For everybody asking about Arizona, here is Nate Bronze's explanation:
Arizona. We may need to do a longer post on Arizona later. What’s
left to count is mostly mail votes that were returned late in the process — on Monday or Tuesday. There’s some ambiguity about how many ballots this actually is; Edison Research
seems to think around 450,000. If so, Trump would need to win those votes by 21 points to overtake Biden’s current 93,000-vote lead. They’re disrupted fairly evenly throughout the state.

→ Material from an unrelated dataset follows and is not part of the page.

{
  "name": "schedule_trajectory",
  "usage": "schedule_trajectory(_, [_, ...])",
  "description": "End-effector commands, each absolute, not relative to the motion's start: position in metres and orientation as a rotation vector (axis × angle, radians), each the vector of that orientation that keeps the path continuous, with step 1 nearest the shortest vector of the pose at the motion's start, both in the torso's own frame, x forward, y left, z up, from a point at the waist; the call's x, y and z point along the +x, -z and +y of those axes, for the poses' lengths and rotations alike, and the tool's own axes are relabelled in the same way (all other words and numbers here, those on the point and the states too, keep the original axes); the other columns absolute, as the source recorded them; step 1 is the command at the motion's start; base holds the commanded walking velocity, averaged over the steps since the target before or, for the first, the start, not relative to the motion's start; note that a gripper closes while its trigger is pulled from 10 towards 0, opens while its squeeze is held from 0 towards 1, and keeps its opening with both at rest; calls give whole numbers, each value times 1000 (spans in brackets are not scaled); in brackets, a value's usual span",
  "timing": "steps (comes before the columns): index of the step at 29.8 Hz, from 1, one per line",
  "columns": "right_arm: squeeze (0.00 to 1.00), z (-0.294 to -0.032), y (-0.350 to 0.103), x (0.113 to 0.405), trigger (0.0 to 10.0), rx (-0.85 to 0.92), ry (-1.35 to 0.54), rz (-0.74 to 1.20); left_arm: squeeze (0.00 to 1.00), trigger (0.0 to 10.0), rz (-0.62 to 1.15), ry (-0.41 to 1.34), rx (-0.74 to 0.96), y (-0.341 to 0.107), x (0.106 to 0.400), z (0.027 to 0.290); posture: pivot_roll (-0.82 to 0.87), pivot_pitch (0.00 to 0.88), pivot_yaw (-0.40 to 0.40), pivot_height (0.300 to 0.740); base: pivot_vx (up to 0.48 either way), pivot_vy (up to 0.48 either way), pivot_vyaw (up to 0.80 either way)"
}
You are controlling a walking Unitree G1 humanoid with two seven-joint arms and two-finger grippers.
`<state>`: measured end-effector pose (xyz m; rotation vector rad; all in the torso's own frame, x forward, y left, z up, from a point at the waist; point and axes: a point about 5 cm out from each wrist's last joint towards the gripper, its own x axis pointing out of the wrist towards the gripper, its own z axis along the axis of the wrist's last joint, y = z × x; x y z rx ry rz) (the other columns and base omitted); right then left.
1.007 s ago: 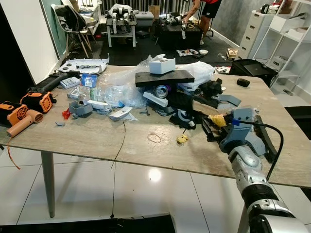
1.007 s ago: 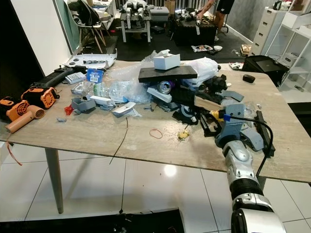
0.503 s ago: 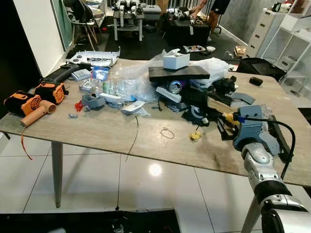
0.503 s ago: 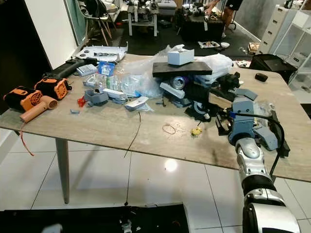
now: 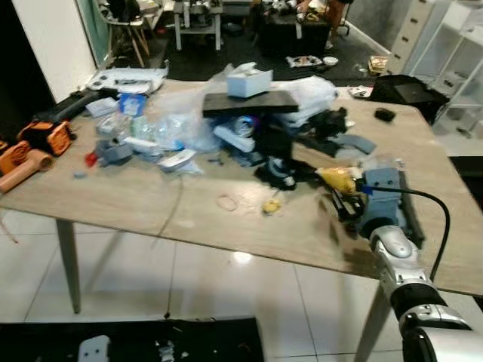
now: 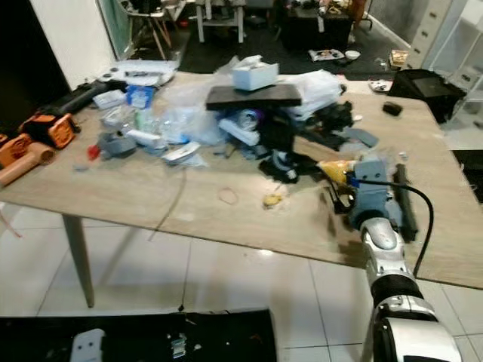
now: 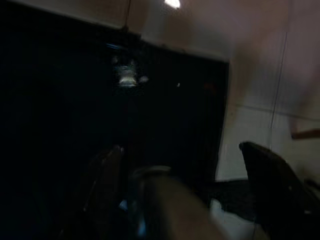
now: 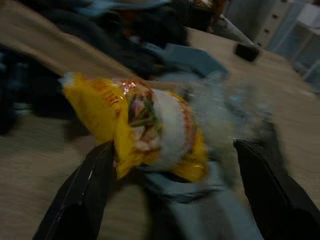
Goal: Picking trash to rubbish bin
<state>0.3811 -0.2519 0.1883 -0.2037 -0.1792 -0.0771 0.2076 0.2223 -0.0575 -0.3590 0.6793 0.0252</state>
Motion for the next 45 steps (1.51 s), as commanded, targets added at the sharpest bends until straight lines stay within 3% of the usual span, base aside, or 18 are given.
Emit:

Wait — outstanding mail votes? Shouldn’t those be good for Biden, as in other states? Well, not necessarily, because Republicans have a fairly strong mail voting program in Arizona and — this is the key part — the mail ballots that were returned later in the process (the ones yet to be continued) were significantly redder than the ones that came in earlier on, as Democrats sent their votes in early. For instance, the party registration of the
votes that came in Monday and Tuesday were: 23 percent Democratic, 44 percent Republican, and 33 percent independent or other parties. That is to say, a 21-point GOP edge, which would put Trump on track to tie things up.
But … here’s the bad news for Trump. Party registration may be a misleading indicator in Arizona. It has a lot of ancestral Republicans who have now turned into swing voters. Biden also had a
big lead among independents in polls. And earlier batches of mail ballots were considerably stronger for Biden than party registration alone would suggest. So probably these ballots are going to come in more for Trump than for Biden, but not as strongly as he needs.
There’s also the fact that two other news organizations, the Associated Press and Fox News, have called the state for Biden. I’d assume they’ve put more work into looking into this than I have, so that shifts my priors a bit, but you never know and you will get incorrect calls occasionally. Overall, I’d say this is
Likely Biden but I don’t think the state should have been called yet.